L'image est proposée dans son format 1.85 d'origine, en 16/9. Elle n'appelle pas de commentaires particuliers, les problèmes relevés ponctuellement (compression perceptible dans les scènes les plus sombres) n'enlevant rien à la très bonne qualité d'ensemble de ce transfert.
On peut choisir à sa guise parmi les différentes options de la bande-son : une belle piste DTS-ES, du Dolby Digital 5.1 ou du Dolby Digital 2.0. Un sous-titrage anglais est même intelligemment proposé. Il aurait été encore plus malin, à mon avis, de rajouter un sous-titrage français pour les malentendants...
Le premier DVD contient quelques bonus, parmi lesquels une petite featurette de six minutes et la bande-annonce du film. On a aussi accès à un commentaire audio par Jean Veber, dont on regrette qu'il manque un peu de densité. Franchement, il aurait gagné à être condensé en une simple interview d'une petite demi-heure.
Sur le second DVD dédié aux bonus, on trouve d'abord un making of de 15 minutes, puis des petits documentaires consacrés à des sujets précis, comme les maquillages ou les décors (environ 20 minutes en tout). On peut écouter un extrait de la musique du film et lire des notes rédigées par son compositeur ; ou encore consulter des comparaisons film / story-board pour quelques scènes.

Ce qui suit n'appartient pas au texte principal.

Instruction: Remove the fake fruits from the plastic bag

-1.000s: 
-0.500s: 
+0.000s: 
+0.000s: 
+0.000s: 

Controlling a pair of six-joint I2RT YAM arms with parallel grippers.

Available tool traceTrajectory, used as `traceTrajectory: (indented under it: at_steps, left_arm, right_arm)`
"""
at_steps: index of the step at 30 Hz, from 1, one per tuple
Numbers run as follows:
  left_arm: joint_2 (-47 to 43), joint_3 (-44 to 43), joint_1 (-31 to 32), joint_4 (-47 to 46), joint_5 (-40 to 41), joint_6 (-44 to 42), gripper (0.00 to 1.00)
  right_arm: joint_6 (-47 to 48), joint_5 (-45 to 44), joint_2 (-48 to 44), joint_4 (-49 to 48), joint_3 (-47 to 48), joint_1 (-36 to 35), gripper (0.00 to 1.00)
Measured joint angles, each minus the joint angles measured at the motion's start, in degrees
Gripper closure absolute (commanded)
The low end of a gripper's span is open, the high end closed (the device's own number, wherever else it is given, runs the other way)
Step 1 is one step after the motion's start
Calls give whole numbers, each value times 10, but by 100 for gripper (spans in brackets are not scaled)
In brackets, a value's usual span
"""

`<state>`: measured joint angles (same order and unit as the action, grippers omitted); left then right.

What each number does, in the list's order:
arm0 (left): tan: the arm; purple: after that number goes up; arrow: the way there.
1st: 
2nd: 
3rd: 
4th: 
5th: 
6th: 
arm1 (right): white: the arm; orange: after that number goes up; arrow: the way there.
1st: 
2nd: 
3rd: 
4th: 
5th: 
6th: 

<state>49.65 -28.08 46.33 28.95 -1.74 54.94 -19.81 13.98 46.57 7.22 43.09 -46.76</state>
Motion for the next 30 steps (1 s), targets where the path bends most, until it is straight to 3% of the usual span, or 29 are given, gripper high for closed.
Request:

On trouve des filmographies de Jean Veber, Vincent Perez et Guillaume Depardieu, ainsi que le court-métrage LA BALLADE DE DON (6 minutes). Pour ces trois personnes, on trouve aussi des interviews... hélas déjà largement citées dans le "Making Of". Enfin on retrouve (pour la seconde fois !) la bande-annonce, un teaser, ainsi que de nombreux projets d'affiche, trahissant une certaine hésitation quant au titre du film : "L'apothicaire", "Meurtres contre nature", "Le sang de la Terre" ! Enfin, on a accès à une large sélection de bandes-annonces du même distributeur. Bref, une interactivité variée mais qui sent tout de même fortement le remplissage (les story-boards), la redondance (les Making Of et les interviews) ou le manque de densité (le commentaire).
Très inégal, mais néanmoins honorable, LE PHARMACIEN DE GARDE ne mérite peut-être pas l'accueil indifférent qui lui a été reservé à sa sortie. Cette édition DVD, correcte, lui donne donc une seconde chance d'atteindre le public.